最期の時。これをどう過ごしたかは言わないでおこう。言わぬが花だ。ここまで色々やったんだ。苦労の1つ二つ変わらない。最期くらいはサービスをしてやろう

 「本当に申し訳ありませんでした。」


 先刻まで略奪者だった奴らが雁首揃えて土下座するなんて誰もが予想しなかっただろう。


 実際大半の住人は娘が連れて来た賊を見て逃げ腰になっていた。娘を人質に自分達を脅そうと考えているのだと思ったようだ。


 「ハン!気に入らね。」


 「悪魔様。どうしたんですか?何か?」


「別に。」


 大半の奴が逃げ腰だった。こいつ等はこの賊が娘を人質にしていた場合、逃げようと考えていたのだろう。煙に燻り殺されず、怪我をする事無く逃げられたのはコイツが俺に魂を売り払ったからだってのに。


 善人は報われないってのは真理だな。


 「我ら盗賊団は今日。こちらの女神に真っ当な人としての命を頂き、生まれ変わらせて頂きました。これまでの事を水に流して下さいとは言いません。ですが、最期に一回だけ、自分達で壊した街を自分達で直す機会をお与えください。」


 人々の前で土下座をしながらそんなことを言い出す。


 「皆さん!こちらの方々はこうして反省して下さっています。どうか、寛大なるご慈悲を。もうこの人たちは悪い人ではありません。私からもお願い致します。」


 娘まで土下座をする。それを見た人々は動揺して騒ぎ始める。


 「マリア。無事だったか!怪我は無かったのか?」


 その喧騒の中から一人の男が出てくる。白いひげの背の高い痩せた老人だった。コイツはさっき逃げる素振りはしなかったな。


 「ビアードおじさま!ご無事だったのですね。はい、マリアは無事でした。」


 一応言っておくと娘の格好は水着エプロンではない。あの格好では悪魔と契約したことが漏れ出る魔力でバレる。それは色々面倒なので俺は今、娘の中で息を殺して最期の挨拶を静観している。
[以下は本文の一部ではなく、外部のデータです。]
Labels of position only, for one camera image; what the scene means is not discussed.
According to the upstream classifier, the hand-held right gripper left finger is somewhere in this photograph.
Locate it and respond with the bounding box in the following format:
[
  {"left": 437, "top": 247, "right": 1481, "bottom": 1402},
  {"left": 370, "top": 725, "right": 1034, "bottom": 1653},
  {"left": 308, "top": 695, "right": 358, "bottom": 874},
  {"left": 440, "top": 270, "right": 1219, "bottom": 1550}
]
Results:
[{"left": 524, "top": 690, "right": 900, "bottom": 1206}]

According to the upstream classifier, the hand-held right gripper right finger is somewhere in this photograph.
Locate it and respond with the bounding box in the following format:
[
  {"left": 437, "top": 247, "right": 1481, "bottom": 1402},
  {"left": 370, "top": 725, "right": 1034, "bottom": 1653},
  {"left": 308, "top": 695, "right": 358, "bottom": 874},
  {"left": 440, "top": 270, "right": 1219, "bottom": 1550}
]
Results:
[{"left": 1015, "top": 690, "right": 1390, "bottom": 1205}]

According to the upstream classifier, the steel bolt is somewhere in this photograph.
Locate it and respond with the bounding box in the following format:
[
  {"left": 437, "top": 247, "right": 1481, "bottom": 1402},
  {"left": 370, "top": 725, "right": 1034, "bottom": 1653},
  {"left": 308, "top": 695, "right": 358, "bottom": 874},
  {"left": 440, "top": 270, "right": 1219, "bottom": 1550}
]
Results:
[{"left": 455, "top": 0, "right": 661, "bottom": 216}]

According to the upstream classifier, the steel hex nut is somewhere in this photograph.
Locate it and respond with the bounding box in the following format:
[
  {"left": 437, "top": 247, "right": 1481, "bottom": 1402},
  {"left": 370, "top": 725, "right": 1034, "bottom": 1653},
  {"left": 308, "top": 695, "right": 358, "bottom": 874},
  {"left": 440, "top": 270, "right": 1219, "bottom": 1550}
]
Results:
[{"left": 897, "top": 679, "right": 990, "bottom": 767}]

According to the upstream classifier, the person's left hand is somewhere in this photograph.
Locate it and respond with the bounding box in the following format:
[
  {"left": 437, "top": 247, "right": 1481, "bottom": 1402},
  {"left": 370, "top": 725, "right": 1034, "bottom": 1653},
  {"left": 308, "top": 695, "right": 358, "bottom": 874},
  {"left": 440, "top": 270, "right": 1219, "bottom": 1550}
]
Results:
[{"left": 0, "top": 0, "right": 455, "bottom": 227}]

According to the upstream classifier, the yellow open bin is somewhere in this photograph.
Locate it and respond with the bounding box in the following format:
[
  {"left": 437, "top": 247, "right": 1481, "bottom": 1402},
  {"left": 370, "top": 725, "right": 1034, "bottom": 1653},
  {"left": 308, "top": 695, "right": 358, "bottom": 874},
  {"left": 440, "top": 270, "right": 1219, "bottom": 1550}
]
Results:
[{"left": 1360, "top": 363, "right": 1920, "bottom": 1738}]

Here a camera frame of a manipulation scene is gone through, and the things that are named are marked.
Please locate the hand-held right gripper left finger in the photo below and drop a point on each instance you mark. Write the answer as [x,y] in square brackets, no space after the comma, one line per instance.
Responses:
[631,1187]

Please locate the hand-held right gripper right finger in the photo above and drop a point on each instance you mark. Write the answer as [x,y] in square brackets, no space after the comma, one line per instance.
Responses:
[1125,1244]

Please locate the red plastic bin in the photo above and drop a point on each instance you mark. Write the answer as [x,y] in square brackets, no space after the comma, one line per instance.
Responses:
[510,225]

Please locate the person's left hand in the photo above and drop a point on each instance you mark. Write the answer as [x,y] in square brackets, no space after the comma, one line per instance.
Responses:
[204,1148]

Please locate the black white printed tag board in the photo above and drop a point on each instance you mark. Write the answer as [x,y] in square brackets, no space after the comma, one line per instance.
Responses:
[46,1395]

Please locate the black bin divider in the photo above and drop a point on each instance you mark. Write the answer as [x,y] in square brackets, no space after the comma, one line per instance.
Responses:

 「ステラとシスターさんも心配しとった。良かった。お前が生きていて良かった!」


 老人は顔を丸めた紙屑のようにしながら泣き崩れる。その後ろから同じく老婆が二人。うち一人は娘と同じような格好をした奴らが駆け寄り、娘を抱きしめた。


 「マリア!無事でよかった!」


 「心配させんじゃ無いよ!もしアンタが死んだら、あたしゃどうしたらいいか!」


 二人とも娘を力一杯抱きしめ心の底から安堵していた。


 「おばさまもシスターもご心配おかけしました。それよりも、こちらの方たちなのですが……」


 「お前が言うんだ。他の誰も文句は言わんだろう。」


 「シスターマリア。貴女の勇気ある行動に反対する者などここにはいないでしょう。」


 「皆!こいつらにはキッチリ落とし前付けさせてやる。街の復興にこき使ってやるよ!文句は言わせない!さぁ野郎共!そうと決まったら早速仕事だ。皆も。怪我は無いんだろ?さぁさぁ!逃げ出したばっかかもしれないが、気を取り直して立て直すよ!」


 海賊も真っ青な強引さで盗賊達はこき使われる事になった。










 それからはあれよあれよという間に夜になった。


 この街は平和ボケこそしていたかもしれないが、立ち直りが早い。異様に速かった。


 この娘にとっては良かっただろう。この分で行けばすぐに復興することが解ったうえで俺に食われることが出来る。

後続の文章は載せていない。